Gen AI and ROI: Key takeaways from HIMSS24

  • Posted on March 21, 2024
  • Estimated reading time 3 minutes
Key takeaways from HIMSS24

The inspiring theme of last week’s HIMSS24 healthcare conference was ‘Creating Tomorrow’s Health’ and the predominant topic of discussion among the healthcare organizations (HCOs) in attendance was ‘Generative AI in Healthcare.’ It’s been about a year since generative AI emerged and HCOs came to HIMSS looking to share experiences and learn more about gen AI in healthcare. The question I heard and was asked most often at HIMSS was, “how can ROI be measured from gen AI in healthcare?” My answer to that question is in the following paragraphs.

HIMSS24 started with a bang on Day One, when 700+ attendees packed a panel discussion called AI’s Role in Modern Healthcare: The Wins, The Woes and What’s Next. I was joined onstage by four other panelists from providers and academia, and we emphasized the importance of putting leadership and a clear vision for AI before technology.

I shared a personal checklist I use when helping clients plot an initial AI journey, which consists of thinking through the Six “S” capabilities of AI. AI is very good at Summarizing, Synthesizing and Standardizing data and outputs. What should you summarize, synthesize and standardize with gen AI? Then think about how you use those capabilities to Support, Supplement and Simplify the job of a human in your organization, be it a clinician, a patient services agent or a back-office worker. If HCOs do this well, they will see ROI in lower attrition, more efficient billing and claims, and lower administrative expenses and operating costs. Benchmark these costs at the outset and revisit them as you deploy gen AI to different job personas and departments.

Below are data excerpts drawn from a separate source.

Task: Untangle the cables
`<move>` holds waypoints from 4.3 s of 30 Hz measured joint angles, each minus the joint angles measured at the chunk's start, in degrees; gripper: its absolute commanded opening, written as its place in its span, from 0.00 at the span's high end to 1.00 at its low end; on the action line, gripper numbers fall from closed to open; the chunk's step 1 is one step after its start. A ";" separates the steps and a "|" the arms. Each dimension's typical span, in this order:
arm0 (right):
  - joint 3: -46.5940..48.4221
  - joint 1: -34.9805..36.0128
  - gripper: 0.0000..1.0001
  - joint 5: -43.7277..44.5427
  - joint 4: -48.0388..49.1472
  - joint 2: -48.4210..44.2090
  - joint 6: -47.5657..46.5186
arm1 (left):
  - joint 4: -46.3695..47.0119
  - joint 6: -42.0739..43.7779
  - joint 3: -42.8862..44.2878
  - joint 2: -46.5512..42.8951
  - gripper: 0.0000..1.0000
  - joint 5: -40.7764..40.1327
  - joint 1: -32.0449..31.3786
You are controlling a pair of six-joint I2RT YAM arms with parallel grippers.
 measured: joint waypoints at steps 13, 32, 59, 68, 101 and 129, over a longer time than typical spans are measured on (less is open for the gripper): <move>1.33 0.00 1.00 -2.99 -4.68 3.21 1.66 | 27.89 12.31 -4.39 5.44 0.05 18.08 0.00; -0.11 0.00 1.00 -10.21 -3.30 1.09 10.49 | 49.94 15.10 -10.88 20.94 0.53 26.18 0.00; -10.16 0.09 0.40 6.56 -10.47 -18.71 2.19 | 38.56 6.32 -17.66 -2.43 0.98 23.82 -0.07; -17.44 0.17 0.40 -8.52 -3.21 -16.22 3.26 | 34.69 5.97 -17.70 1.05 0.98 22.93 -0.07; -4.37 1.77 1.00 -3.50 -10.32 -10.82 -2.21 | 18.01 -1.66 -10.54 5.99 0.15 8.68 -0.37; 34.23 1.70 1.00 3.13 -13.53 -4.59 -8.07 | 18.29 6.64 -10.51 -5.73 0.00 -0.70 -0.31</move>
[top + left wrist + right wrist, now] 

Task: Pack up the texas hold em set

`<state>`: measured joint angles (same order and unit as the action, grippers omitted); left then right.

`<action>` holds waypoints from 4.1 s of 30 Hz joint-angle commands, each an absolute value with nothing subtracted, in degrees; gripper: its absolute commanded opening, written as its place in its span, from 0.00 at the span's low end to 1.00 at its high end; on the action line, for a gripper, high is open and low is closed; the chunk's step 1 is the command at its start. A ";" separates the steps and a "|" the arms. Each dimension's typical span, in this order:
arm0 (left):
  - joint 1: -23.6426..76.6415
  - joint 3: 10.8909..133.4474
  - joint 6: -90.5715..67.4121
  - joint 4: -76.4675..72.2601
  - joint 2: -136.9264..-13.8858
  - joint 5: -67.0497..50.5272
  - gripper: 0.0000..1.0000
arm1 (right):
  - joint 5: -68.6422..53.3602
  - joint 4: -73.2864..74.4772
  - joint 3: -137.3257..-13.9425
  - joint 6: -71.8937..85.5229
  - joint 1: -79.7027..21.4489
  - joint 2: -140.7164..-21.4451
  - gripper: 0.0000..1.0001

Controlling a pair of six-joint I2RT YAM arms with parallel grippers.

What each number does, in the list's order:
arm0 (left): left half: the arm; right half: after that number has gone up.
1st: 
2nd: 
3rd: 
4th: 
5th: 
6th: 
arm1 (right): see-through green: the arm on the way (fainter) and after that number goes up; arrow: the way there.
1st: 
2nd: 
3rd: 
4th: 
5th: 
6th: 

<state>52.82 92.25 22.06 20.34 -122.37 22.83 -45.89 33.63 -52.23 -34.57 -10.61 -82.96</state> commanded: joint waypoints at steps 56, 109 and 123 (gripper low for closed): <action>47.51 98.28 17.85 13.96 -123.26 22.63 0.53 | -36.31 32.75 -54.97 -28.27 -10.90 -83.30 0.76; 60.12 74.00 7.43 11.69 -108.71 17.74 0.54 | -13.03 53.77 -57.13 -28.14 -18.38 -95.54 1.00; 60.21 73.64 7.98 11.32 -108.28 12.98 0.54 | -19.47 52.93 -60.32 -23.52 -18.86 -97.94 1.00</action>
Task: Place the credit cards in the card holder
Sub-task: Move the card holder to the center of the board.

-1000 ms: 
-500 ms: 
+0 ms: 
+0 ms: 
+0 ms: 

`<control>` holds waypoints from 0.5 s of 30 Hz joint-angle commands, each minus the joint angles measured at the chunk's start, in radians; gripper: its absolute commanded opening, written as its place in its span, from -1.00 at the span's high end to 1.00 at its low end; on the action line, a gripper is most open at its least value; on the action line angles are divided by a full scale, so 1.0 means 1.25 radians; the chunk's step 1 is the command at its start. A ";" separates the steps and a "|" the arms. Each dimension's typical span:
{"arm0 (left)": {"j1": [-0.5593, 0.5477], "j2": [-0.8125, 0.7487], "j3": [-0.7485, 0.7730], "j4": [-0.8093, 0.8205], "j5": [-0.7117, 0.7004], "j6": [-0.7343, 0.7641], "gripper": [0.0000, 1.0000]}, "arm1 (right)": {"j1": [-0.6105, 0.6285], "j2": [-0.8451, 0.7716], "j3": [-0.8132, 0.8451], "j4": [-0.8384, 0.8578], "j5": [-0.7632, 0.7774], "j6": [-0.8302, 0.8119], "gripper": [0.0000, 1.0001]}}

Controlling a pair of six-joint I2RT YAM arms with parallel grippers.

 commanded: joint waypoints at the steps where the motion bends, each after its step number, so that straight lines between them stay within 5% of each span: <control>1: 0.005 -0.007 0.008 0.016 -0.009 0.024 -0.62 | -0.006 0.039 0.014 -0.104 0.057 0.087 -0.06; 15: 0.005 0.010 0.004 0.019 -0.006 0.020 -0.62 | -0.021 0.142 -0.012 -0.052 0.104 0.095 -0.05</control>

On Day Two, it was my honor to join Jean Francois Saint-Pierre from the World Health Organization (WHO) to present The World Health Data Hub: Breaking Down Barriers to Health Information. Avanade and Microsoft partnered with the WHO to help the organization stand up a data model and evolve it in an agile fashion. The goal: to create the world’s first comprehensive, end-to-end data solution for global health to reduce fragmentation, streamline processes, identify and resolve gaps and inequalities, and ensure data is accessible, findable and usable for all stakeholders.

Jean François’ takeaways after such a transformational project were that there’s never a ‘perfect’ time to start a large data & AI project, set the right expectations, and build acceptance and adoption from the bottom up and not the other way around. Jean Francois gave a compelling step-by-step guide to how the project progressed and where it stands today, leading attendees to suggest this could be an effective model for other large data and gen AI projects.

In the evening of Day Two, I hosted a private dinner discussion between Dr. David Rhew, Chief Medical Information Officer for Microsoft, and Kaveh Safavi, a Senior Managing Director in Accenture’s healthcare practice, during which we discussed responsible deployment of AI and how to leverage gen AI for maximum benefits. We emphasized that proper skilling of GenAI users is needed.

One core skill required by gen AI users is the ability to create effective prompts. Research shows that a well-crafted series of prompts leads to significantly better gen AI results and ROI. With this in mind, Microsoft has created prompt libraries, which help users learn how to best prompt gen AI models, and Microsoft is releasing guidance on how to create the most effective prompts as part of its Copilot ecosystem. Avanade and Microsoft are also planning to educate and upskill clients’ prompting abilities with what we are calling “prompt-a-thons.”

I come away from HIMSS24 inspired by the innovation and dedication to deploy AI in healthcare responsibly and, in turn, improve health outcomes across the globe.